What is needed: Given the records below, would you repeat exactly the lines that begin at the one containing "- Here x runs" and end at the one containing "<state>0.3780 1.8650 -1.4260", inclusive?

(Records)

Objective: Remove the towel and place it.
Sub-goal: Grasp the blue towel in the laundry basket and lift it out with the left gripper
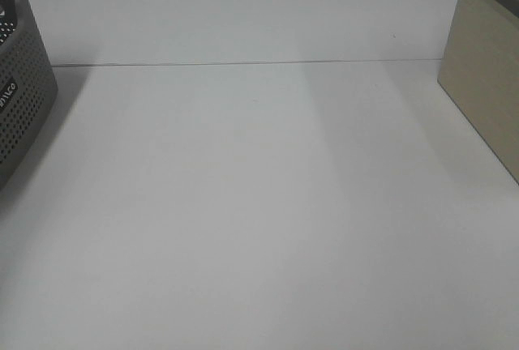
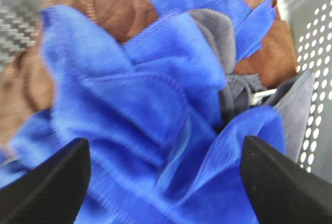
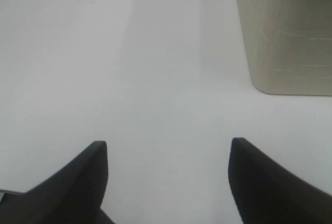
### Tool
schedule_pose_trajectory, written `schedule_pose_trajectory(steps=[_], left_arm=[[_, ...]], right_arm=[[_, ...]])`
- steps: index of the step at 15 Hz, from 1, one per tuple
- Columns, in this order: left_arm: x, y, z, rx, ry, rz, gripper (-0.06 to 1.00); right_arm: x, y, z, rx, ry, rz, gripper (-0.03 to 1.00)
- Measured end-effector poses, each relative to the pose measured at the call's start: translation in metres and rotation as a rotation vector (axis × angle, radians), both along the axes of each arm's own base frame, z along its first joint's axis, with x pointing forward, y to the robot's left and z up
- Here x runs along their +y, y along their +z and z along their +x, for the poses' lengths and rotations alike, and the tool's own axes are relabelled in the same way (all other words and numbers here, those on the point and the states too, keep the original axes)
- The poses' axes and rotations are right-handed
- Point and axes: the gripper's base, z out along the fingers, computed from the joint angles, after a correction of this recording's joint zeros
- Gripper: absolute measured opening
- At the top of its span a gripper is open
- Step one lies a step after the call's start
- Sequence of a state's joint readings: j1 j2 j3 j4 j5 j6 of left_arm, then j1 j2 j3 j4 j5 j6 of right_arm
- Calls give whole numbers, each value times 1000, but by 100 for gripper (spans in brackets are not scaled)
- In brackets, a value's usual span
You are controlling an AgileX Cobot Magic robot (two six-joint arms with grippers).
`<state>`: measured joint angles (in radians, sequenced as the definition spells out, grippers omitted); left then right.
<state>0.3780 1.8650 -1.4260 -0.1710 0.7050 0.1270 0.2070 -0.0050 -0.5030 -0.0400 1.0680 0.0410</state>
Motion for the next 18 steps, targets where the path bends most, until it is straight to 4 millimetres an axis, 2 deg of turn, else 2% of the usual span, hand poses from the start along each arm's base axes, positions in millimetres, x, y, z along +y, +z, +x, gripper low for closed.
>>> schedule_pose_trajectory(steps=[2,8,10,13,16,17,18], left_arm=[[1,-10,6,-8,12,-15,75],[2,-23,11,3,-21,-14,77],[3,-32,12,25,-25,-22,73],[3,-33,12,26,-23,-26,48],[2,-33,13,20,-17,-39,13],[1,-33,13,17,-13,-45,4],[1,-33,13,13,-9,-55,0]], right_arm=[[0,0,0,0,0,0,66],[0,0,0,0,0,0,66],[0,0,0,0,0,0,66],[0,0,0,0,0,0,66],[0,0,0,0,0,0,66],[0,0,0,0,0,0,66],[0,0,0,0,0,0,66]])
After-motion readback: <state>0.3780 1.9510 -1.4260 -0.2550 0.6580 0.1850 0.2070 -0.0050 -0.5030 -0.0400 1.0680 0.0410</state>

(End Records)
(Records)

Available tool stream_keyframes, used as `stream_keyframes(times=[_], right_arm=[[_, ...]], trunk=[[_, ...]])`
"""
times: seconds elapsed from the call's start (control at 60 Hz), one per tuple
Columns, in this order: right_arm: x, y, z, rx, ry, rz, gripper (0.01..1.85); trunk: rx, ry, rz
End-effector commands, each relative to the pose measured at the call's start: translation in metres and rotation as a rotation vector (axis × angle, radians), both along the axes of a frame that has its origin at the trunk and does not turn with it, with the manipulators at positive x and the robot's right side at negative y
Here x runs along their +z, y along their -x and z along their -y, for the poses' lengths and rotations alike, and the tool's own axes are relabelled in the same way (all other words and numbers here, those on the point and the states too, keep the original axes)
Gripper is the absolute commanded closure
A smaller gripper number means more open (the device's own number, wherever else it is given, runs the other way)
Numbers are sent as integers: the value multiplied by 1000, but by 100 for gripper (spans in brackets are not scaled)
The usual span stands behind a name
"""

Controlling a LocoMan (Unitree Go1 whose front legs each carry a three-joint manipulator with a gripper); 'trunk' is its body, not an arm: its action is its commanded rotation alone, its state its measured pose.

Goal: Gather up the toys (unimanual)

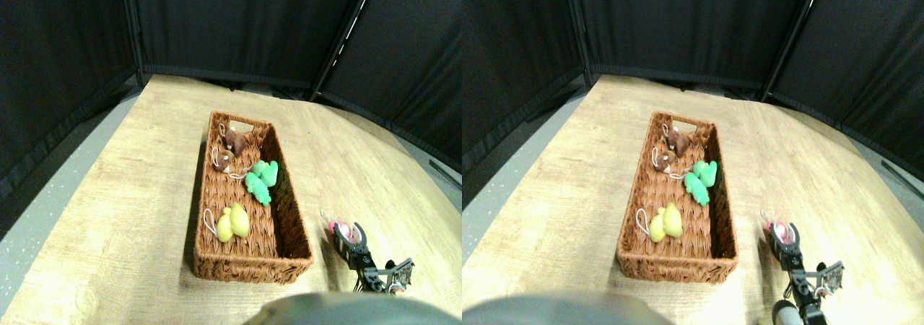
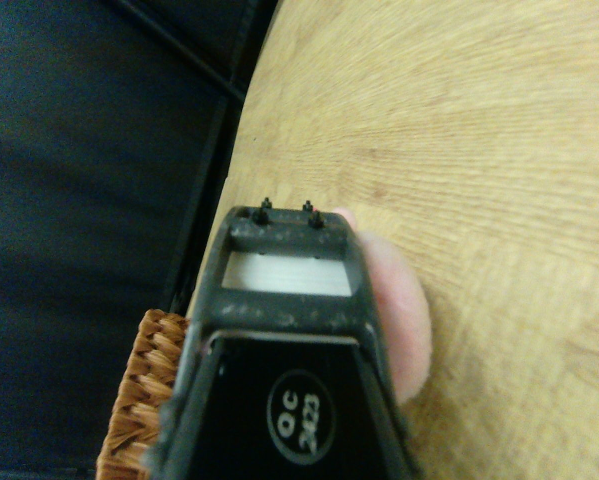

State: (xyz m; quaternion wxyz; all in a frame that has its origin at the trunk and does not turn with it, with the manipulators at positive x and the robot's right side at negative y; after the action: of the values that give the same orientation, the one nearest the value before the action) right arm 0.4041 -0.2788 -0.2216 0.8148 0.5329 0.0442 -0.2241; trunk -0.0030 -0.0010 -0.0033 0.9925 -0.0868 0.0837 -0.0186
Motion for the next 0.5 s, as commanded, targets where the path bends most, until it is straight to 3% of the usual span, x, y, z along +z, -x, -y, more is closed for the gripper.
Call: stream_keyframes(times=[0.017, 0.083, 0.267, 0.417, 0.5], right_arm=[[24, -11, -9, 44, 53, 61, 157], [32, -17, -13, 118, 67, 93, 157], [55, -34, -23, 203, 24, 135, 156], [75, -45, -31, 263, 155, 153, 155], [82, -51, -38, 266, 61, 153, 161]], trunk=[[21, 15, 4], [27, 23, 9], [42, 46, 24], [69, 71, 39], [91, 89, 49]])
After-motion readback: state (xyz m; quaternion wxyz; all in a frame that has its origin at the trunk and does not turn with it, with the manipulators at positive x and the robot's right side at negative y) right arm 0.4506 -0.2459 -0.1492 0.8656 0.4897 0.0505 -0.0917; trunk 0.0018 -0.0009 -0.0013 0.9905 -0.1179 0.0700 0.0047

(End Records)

Exercise result:
- Here x runs along their +y, y along their +z and z along their +x, for the poses' lengths and rotations alike, and the tool's own axes are relabelled in the same way (all other words and numbers here, those on the point and the states too, keep the original axes)
- The poses' axes and rotations are right-handed
- Point and axes: the gripper's base, z out along the fingers, computed from the joint angles, after a correction of this recording's joint zeros
- Gripper: absolute measured opening
- At the top of its span a gripper is open
- Step one lies a step after the call's start
- Sequence of a state's joint readings: j1 j2 j3 j4 j5 j6 of left_arm, then j1 j2 j3 j4 j5 j6 of right_arm
- Calls give whole numbers, each value times 1000, but by 100 for gripper (spans in brackets are not scaled)
- In brackets, a value's usual span
You are controlling an AgileX Cobot Magic robot (two six-joint arms with grippers).
`<state>`: measured joint angles (in radians, sequenced as the definition spells out, grippers omitted); left then right.
<state>0.3780 1.8650 -1.4260 -0.1710 0.7050 0.1270 0.2070 -0.0050 -0.5030 -0.0400 1.0680 0.0410</state>

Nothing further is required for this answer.